2009/7/10 Peter Dalgaard <p.dalgaard at biostat.ku.dk>:
> Peter Schüffler wrote:
>>
>> Hi,
>>
>> I have a question about logistic regression in R.
>>
>> Suppose I have a small list of proteins P1, P2, P3 that predict a
>> two-class target T, say cancer/noncancer. Lets further say I know that I can
>> build a simple logistic regression model in R
>>
>> model <- glm(T ~ ., data=d.f(Y), family=binomial)   (Y is the dataset of
>> the Proteins).
>>
>> This works fine.

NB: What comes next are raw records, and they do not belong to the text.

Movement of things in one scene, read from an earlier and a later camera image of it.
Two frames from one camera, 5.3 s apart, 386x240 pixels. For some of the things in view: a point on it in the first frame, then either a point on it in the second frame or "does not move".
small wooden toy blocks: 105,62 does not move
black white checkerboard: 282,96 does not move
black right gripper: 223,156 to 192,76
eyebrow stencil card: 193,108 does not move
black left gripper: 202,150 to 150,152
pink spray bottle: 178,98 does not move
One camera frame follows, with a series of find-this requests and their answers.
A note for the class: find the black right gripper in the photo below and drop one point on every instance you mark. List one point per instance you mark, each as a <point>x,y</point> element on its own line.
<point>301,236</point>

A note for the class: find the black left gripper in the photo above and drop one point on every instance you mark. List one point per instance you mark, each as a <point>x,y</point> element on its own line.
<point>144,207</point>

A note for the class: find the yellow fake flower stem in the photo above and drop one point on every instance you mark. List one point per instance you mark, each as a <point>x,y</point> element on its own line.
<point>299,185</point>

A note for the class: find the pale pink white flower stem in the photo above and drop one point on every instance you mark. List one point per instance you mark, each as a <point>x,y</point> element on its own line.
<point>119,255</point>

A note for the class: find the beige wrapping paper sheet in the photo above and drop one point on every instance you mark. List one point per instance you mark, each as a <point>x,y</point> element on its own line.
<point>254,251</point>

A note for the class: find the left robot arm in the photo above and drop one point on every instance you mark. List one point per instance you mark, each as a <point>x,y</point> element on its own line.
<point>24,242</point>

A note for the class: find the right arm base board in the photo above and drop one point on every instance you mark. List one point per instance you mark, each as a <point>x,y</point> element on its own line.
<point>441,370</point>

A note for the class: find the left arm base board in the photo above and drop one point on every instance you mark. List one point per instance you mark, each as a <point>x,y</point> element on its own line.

T is a factored vector with levels cancer, noncancer.
>> Proteins are numeric.
>>
>> Now, I want to use predict.glm to predict a new data.
>>
>> predict(model, newdata=testsamples, type="response")    (testsamples is a
>> small set of new samples).
>>
>> The result is a vector of the probabilites for each sample in testsamples.

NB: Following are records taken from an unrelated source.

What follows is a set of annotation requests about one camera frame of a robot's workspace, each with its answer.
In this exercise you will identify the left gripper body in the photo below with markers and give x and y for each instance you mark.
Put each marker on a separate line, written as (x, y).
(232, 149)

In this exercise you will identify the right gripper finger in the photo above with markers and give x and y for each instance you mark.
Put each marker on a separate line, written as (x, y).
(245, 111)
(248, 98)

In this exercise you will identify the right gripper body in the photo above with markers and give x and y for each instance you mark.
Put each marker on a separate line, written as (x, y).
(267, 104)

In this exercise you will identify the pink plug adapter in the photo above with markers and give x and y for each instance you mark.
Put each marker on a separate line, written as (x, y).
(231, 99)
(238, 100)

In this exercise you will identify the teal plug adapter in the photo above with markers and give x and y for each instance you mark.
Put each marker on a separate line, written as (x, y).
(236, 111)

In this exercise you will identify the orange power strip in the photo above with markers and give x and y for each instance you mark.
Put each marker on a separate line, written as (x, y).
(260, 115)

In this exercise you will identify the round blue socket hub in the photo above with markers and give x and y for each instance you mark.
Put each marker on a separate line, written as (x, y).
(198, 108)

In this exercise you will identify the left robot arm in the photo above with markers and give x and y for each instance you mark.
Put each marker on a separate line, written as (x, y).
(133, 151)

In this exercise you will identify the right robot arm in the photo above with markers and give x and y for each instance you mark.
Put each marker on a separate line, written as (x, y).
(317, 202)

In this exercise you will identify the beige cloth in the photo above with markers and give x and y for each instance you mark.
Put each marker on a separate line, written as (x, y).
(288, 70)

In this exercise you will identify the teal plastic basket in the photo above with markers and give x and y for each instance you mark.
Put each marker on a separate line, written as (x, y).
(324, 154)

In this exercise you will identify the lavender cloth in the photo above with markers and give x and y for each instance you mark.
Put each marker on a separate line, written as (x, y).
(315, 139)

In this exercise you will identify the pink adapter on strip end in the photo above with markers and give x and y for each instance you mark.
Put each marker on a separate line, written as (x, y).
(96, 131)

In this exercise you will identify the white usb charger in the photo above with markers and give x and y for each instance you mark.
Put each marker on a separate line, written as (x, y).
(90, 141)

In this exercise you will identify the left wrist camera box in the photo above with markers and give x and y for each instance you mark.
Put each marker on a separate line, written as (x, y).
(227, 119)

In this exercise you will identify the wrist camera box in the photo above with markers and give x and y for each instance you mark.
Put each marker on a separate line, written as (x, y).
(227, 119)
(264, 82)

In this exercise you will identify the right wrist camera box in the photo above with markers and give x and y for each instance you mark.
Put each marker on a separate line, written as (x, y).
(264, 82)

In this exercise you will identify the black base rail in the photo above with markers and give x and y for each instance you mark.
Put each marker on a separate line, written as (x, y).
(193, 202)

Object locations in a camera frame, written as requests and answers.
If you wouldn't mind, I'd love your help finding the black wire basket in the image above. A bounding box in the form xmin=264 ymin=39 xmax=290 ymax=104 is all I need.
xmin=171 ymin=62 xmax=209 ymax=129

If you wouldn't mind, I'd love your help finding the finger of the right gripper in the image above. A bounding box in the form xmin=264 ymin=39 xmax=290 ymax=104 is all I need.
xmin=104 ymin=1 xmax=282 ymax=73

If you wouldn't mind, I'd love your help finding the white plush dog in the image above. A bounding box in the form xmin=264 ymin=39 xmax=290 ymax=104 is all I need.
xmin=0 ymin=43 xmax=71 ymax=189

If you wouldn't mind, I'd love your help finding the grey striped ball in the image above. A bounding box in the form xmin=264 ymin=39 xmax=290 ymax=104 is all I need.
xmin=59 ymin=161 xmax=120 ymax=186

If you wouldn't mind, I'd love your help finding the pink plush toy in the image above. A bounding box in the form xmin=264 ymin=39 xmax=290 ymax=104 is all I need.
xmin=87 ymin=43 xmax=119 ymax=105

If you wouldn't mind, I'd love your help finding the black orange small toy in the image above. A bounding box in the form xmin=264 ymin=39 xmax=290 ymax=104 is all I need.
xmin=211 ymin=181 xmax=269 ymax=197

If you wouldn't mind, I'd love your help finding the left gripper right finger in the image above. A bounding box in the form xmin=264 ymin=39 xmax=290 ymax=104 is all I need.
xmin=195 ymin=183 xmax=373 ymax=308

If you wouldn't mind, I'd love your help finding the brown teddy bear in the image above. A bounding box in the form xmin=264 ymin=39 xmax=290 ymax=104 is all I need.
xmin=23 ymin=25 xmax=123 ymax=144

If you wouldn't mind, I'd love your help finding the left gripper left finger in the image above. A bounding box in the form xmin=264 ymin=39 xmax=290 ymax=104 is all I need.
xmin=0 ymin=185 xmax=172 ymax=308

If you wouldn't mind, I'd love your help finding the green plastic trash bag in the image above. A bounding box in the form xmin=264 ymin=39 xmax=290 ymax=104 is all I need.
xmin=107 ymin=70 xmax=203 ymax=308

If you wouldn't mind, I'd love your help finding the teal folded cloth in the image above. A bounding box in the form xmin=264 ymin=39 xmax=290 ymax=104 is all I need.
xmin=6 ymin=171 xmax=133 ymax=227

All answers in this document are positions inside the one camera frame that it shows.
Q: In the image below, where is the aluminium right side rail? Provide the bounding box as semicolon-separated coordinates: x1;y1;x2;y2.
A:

>> But probabilty WHAT for? To belong to the first level in T? To belong to
>> second level in T?
>>
>> Is this fallowing expression
>> factor(predict(model, newdata=testsamples, type="response") >= 0.5)
>> TRUE, when the new sample is classified to Cancer or when it's classified
>> to Noncancer? And why not the other way around?
>
> It's the probability of the 2nd level of a factor response (termed "success"

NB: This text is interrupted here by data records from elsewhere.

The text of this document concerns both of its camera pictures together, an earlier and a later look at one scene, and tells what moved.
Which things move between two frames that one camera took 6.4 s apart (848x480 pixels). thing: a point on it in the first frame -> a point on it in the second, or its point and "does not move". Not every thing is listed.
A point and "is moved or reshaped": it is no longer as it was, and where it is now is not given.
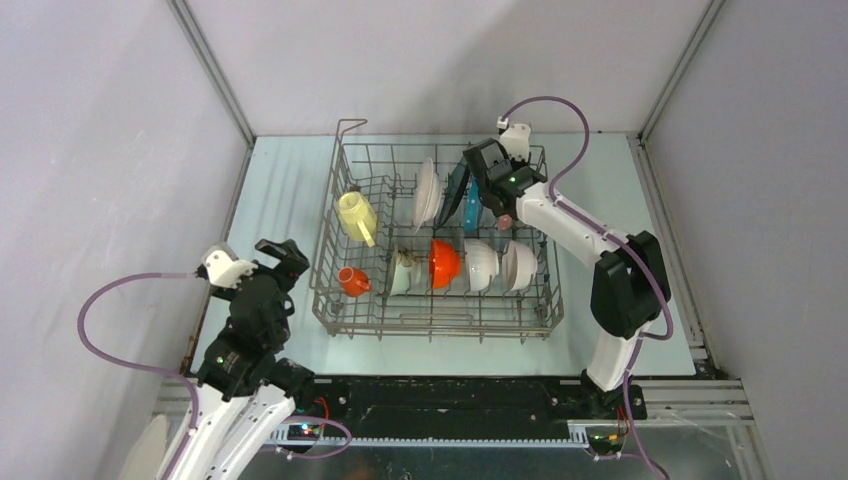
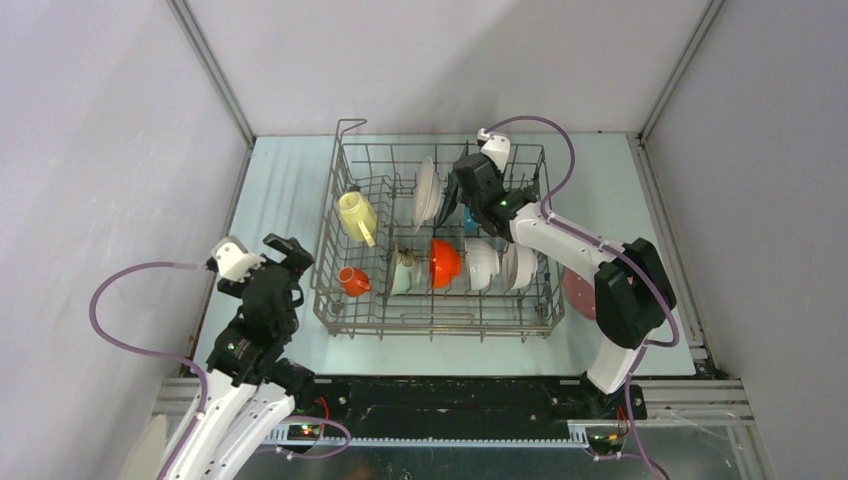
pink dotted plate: (505, 222) is moved or reshaped
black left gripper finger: (295, 266) does not move
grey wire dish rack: (406, 250) does not move
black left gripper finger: (288, 248) does not move

> in the documentation, even when your modeling the probability of disease or
> death...), just like when interpreting the logistic regression itself.
>
> I find it easiest to sort ut this kind of issue by experimentation in
> simplified situations. E.g.
>
>> x <- sample(c("A","B"),10,replace=TRUE)
>> x
>  [1] "B" "A" "B" "B" "A" "B" "B" "A" "B" "A"
>> table(x)
> x
> A B
> 4 6
>
> (notice that the relative frequency of B is 0.6)
>
>> glm(x~1,binomial)
> Error in eval(expr, envir, enclos) : y values must be 0 <= y <= 1
> In addition: Warning message:
> In model.matrix.default(mt, mf, contrasts) :
>  variable 'x' converted to a factor
>
> (OK, so it won't go without conversion to factor. This is a good thing.)
>
>> glm(factor(x)~1,binomial)
>
> Call:  glm(formula = factor(x) ~ 1, family = binomial)
>
> Coefficients:
> (Intercept)
>     0.4055
>
> Degrees of Freedom: 9 Total (i.e. Null);  9 Residual
> Null Deviance:      13.46
> Residual Deviance: 13.46        AIC: 15.46
>
> (The intercept is positive, corresponding to log odds for a probability >
> 0.5 ; i.e.,  must be that "B": 0.4055==log(6/4))
>
>> predict(glm(factor(x)~1,binomial))
>        1         2         3         4         5         6         7       8
> 0.4054651 0.4054651 0.4054651 0.4054651 0.4054651 0.4054651 0.4054651
> 0.4054651
>        9        10
> 0.4054651 0.4054651
>> predict(glm(factor(x)~1,binomial),type="response")
>  1   2   3   4   5   6   7   8   9  10
> 0.6 0.6 0.6 0.6 0.6 0.6 0.6 0.6 0.6 0.6
>
> As for why it's not the other way around, well, if it had been, then you
> could have asked the same question....
>

Or more specifically:

> resp <- factor(c("cancer", "noncancer", "noncancer", "noncancer"))
> mod <- glm(resp ~ 1, family = binomial)
> predict(mod, type = "response")
   1    2    3    4
0.75 0.75 0.75 0.75

and since noncancer occurs 75% of the time in the sample clearly
its predicting the probability of noncancer.